RADICAL changes to the way the Faroe Islands manage its fisheries are being watched with interest locally but are unlikely to have any real influence on how the UK/Scotland is going to manage the sector post-Brexit.
Following ten years of preparation, fishing quotas have been nationalised as of 18 December 2017. All fishing licences now belong to the Faroese nation and not to individuals.
Quotas can no longer be traded directly between private buyers but they can change hands through an open public auction, from which the government will generate some additional income.
Licenses will initially be valid for eight years, and are only to be granted to Faroese-owned companies which pay their taxes in Faroe and pay their crew in accordance with Faroese labour market rules.

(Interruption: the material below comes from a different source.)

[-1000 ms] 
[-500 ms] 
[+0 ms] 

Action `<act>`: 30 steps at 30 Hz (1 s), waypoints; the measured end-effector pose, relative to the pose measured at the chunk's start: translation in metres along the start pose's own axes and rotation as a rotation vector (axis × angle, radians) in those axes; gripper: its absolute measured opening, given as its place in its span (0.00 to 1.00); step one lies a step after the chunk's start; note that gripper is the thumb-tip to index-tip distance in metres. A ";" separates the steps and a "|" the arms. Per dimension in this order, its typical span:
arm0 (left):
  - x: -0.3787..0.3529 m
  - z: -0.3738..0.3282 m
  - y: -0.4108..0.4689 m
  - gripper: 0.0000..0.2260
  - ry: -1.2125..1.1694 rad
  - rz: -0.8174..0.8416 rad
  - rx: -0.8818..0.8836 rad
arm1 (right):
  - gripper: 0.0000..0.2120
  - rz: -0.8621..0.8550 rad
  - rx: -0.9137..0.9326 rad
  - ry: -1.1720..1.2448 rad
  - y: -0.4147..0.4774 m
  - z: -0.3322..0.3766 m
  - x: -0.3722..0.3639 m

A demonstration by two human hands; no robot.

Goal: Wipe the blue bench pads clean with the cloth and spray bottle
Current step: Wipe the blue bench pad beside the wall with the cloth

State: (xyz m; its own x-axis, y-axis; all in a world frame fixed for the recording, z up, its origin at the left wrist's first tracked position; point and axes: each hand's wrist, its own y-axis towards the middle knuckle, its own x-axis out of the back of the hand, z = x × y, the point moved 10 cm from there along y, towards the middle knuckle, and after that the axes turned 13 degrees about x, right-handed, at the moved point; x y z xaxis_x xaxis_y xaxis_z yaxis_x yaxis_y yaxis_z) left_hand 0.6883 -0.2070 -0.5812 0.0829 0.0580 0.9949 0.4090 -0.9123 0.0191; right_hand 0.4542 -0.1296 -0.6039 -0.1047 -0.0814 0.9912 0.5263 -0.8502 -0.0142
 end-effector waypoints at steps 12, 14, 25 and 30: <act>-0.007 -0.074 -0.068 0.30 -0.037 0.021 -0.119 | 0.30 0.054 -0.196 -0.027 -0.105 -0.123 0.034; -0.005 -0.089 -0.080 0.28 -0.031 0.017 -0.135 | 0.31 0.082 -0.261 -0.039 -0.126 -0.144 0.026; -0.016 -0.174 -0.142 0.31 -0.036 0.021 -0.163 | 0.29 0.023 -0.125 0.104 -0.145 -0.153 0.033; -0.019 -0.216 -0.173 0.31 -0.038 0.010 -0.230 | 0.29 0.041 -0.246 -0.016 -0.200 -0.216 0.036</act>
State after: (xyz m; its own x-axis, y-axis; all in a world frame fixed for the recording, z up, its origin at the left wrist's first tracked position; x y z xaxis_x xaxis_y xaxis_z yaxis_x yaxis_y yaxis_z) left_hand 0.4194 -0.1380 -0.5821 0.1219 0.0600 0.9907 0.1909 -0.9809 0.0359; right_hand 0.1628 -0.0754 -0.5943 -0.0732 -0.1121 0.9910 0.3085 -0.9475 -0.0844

The previous days-at-sea system will be replaced by a quota system, and all fish caught in Faroese waters will have to be landed in the Faroe Islands.
Shetland Fishermen’s Association’s (SFA) Simon Collins said the topical feature for him was not so much “the resource fee or auction”, but the move away from days-at-sea.
“When we leave the EU, we will also be able to adjust our fisheries management regime and ensure it evolves with changing conditions”, the SFA’s chief operating officer said.
“While what works in one place doesn’t necessarily work in another, we’ll at least be able to choose!”
Meanwhile local MSP Tavish Scott said he could not see how such a radical measure could be adopted in Scotland, as it would split the industry.
He said the real issue facing the industry was how “our product can continue to access the European continent” after March 2019.
“It is important to note from the Faroese government’s statement that they have been working on this for many years. The UK now has less than 12 months to come up with an alternative to the Common Fisheries Policy depending on hard or soft Brexit, deal or no deal,” he said.
“I fear no deal as I cannot conceive of how the UK government can negotiate a future trading agreement with the EU in the time now left.
“I worry that the impact on Shetland’s fishing industry’s ability to trade the catch into European markets will not be resolved come 29 March 2019 when the UK leaves.
“I assume the Faroese have thought through their access to European markets as their new policy will presumably also impact on the Dutch and other European countries who have fleet interests in Faroese waters.”
Meanwhile the Guardian newspaper is reporting that Brussels insists British should continue to be governed by the Common Fisheries Policy during the transition period until 2021, in stark contrast to the position of UK fishing leaders.